After these incidents, Beijing felt it imperative to introduce the national anthem law more than two decades after Hong Kong returned to Chinese rule. The law might be able to stamp out such political expression, but it won’t wipe out the alienation underlying it—and will most likely exacerbate it.
Hongkongers already struggle with identifying as Chinese. According to the University of Hong Kong’s long-running opinion poll, only 15% of the population identified themselves as Chinese as of the end of 2018, down from the 18.6% recorded in August 1997, the first month after the handover. Those who identify themselves as Hongkongers, meanwhile, are on the rise, from 60% in 1997 to 66.3% at the end of 2018.

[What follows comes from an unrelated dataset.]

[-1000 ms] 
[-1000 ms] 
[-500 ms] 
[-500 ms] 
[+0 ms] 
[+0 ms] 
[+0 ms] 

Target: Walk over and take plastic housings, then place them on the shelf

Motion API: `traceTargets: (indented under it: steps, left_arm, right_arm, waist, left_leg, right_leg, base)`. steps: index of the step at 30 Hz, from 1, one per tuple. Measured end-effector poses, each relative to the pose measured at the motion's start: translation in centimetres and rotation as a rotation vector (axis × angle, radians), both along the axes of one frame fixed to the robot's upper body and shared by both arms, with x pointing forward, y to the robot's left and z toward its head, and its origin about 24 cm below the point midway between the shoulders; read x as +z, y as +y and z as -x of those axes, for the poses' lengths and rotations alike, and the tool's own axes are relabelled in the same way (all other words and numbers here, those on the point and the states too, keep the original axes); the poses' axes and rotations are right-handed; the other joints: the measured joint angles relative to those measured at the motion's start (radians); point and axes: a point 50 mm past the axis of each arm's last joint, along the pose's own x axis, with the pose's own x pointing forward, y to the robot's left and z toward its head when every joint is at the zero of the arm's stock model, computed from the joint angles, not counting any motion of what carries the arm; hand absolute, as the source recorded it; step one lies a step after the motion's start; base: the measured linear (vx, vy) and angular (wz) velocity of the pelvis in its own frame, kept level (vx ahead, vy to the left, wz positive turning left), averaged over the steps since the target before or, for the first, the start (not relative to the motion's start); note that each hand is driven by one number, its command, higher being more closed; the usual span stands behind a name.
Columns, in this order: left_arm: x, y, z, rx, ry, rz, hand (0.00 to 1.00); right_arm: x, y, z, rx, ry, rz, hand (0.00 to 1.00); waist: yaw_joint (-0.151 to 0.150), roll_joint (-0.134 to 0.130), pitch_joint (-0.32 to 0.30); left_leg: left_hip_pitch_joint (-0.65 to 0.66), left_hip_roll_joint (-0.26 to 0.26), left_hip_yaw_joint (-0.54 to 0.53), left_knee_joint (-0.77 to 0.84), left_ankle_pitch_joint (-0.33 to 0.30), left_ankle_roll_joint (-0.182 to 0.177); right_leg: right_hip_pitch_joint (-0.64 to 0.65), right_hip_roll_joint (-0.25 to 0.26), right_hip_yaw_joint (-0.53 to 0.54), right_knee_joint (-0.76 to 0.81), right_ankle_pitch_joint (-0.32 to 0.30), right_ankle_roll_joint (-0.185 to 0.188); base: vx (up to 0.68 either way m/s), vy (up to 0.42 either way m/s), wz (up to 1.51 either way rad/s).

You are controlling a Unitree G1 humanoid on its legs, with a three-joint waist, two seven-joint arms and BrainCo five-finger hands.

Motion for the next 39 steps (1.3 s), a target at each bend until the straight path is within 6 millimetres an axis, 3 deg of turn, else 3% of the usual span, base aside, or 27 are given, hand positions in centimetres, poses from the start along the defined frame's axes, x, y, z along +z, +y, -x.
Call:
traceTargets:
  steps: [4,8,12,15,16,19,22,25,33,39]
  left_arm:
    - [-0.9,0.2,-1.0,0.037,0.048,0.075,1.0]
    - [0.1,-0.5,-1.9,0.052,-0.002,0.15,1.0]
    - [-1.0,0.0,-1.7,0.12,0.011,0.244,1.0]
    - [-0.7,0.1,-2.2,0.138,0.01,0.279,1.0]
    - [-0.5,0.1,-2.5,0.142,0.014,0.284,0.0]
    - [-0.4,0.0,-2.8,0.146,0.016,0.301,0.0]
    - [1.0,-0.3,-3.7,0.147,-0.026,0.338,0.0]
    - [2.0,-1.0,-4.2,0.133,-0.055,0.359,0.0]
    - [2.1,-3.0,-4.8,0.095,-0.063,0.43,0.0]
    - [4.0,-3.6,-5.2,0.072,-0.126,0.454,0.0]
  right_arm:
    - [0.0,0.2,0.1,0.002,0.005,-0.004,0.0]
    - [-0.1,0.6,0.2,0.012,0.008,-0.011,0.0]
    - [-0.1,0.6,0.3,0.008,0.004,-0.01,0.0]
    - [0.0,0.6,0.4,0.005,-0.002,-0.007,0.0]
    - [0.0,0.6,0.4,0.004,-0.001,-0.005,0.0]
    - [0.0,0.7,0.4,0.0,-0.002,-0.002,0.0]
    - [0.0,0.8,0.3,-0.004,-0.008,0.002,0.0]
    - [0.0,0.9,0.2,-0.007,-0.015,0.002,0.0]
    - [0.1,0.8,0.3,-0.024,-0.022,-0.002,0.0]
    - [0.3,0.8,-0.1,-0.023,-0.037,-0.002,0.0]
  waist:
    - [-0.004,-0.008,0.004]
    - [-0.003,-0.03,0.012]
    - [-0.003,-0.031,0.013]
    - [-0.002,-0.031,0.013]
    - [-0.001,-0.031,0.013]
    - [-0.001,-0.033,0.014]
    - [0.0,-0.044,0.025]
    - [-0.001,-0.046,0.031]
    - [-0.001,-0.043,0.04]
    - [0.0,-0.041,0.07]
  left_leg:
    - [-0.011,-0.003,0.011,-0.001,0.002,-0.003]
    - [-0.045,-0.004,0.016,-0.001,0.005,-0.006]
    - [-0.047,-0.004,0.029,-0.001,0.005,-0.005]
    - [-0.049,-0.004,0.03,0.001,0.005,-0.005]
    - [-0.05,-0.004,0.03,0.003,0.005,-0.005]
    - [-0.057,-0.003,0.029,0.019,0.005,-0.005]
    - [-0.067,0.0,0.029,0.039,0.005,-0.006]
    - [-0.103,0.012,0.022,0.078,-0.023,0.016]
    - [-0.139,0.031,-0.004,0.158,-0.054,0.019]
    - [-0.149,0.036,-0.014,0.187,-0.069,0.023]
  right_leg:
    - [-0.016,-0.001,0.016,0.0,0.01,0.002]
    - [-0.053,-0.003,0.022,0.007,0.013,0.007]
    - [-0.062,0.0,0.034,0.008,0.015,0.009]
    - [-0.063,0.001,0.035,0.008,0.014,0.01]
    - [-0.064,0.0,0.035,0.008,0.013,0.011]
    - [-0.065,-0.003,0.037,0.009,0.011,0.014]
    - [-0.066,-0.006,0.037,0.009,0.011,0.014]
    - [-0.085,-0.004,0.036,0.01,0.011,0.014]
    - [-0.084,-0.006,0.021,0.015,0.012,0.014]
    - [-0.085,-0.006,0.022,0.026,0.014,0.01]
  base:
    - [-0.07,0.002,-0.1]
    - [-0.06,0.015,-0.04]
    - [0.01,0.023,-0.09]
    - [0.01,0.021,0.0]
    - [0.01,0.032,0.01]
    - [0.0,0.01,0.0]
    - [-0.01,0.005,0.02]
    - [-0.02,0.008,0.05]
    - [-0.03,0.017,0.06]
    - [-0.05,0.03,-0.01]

Changing people’s hearts and stopping them from embarrassing Beijing further should be an urgent task for the Hong Kong government. Instead, by moving forward with the anthem bill, it has already sparked fresh controversy, confusion, and fear. The city’s pro-democracy lawmakers have criticized the proposed law as a way to harass people with a “legal threat” because parts of the law are broadly worded. Legal experts have questioned why the proposal allows the police up to two years to initiate a proceeding. That allows police to dangle the threat of prosecution over people’s heads for far longer than for many other violations, which have a statute of limitations of six months, they note.
This is not a battle to be trifled with. Even without the incoming anthem law, which is expected to pass by July, I wouldn’t have done anything disrespectful regardless of which country’s anthem is being played. But I suppose now is the time to brush up my Mandarin pronunciation and practice singing March of Volunteers properly, not out of love, but out of fear.